I found out the hard way that UnmanagedCallersOnly doesn’t yet work on x86 - there’s problems with calling conventions (.NET 5 is still a preview at the time of writing this, and not complete). “Calling convention” is a protocol that method calls follow - apart from other things, a calling convention defines how parameters are passed from the callsite to the called method. x86 defines a multitude of calling conventions, but the one that’s relevant to Win32 APIs is called stdcall . The stdcall calling convention prescribes that all parameters to the method are passed on the stack. The event processing method decorated as UnmanagedCallersOnly in the C# source appeared to be generated as fastcall instead. In fastcall, the first two parameters are assumed to be passed in registers. So we have Windows trying to call a method with all arguments passed on the stack, but the method expects first two parameters to be in registers instead.
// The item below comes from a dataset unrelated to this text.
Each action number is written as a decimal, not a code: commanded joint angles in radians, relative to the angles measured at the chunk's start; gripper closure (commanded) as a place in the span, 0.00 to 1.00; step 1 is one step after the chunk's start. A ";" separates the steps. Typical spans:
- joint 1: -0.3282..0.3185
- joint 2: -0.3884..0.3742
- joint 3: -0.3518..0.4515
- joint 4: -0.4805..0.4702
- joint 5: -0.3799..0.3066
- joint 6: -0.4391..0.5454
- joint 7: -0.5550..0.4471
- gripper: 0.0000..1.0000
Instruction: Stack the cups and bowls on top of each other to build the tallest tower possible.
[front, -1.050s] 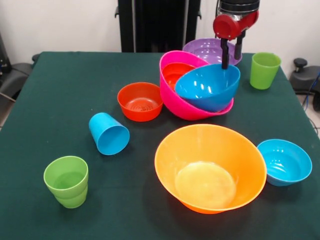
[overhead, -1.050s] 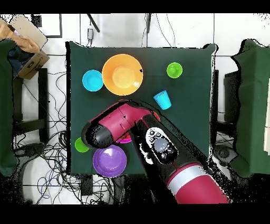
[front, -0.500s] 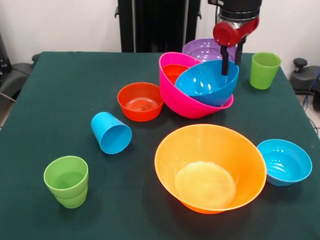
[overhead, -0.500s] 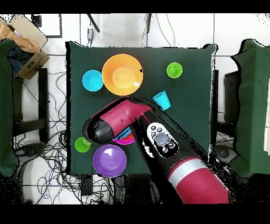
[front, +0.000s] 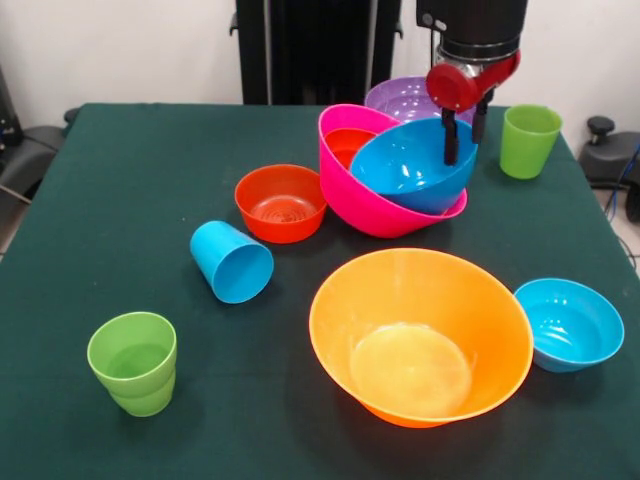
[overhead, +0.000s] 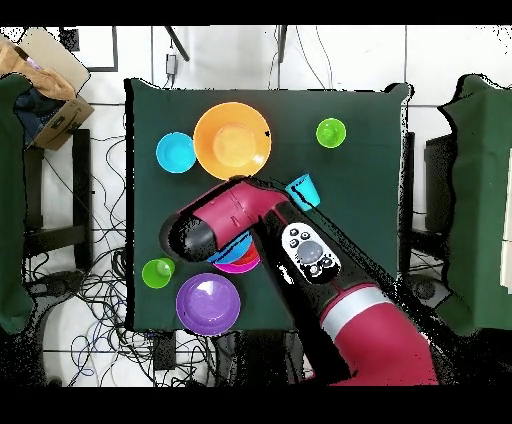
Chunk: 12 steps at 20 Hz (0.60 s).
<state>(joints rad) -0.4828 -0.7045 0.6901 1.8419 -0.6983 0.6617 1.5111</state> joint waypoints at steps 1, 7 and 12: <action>0.004 0.087 -0.008 -0.095 -0.082 0.128 -0.225 0.00; 0.055 0.113 -0.096 -0.137 -0.216 0.127 -0.187 0.00; -0.005 0.087 -0.021 -0.135 -0.092 0.172 -0.215 0.00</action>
<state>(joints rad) -0.4661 -0.6280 0.6740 1.7664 -0.7864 0.6825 1.5111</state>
There are three ways to deal with this: wait until this is implemented, implement it myself, or work around it.

While annoying, it’s not impossible to just work around. The workaround involves injecting a small “thunk” that moves the first two parameters off the stack to the registers and placing the thunk between the two methods. Like this:

// Allocate a chunk of writable and executable memory.
byte* thunk = VirtualAlloc(IntPtr.Zero, 16, 0x1000 | 0x2000, 0x40);

// Write machine code instructions that move the contents of the stack
// into CPU registers used by the fastcall calling convention.
*(thunk + 0) = 0x58; // pop eax (the return address)
*(thunk + 1) = 0x59; // pop ecx (first parameter)
*(thunk + 2) = 0x5a; // pop edx (second parameter)
*(thunk + 3) = 0x50; // push eax (the return address)
*(thunk + 4) = 0xe9; // jmp 

// Compute the address where to jump to (the C# method).
// This is a relative pointer.
byte* relPtr = (byte*)((byte*)wndproc - (thunk + 4 + 5));
*((void**)(thunk + 5)) = (void*)relPtr;

// Point the window procedure to the generated thunk
wndproc = (delegate* stdcall<IntPtr, uint, IntPtr, IntPtr, IntPtr>)thunk;

A small hack later and I had the app running as an x86 process.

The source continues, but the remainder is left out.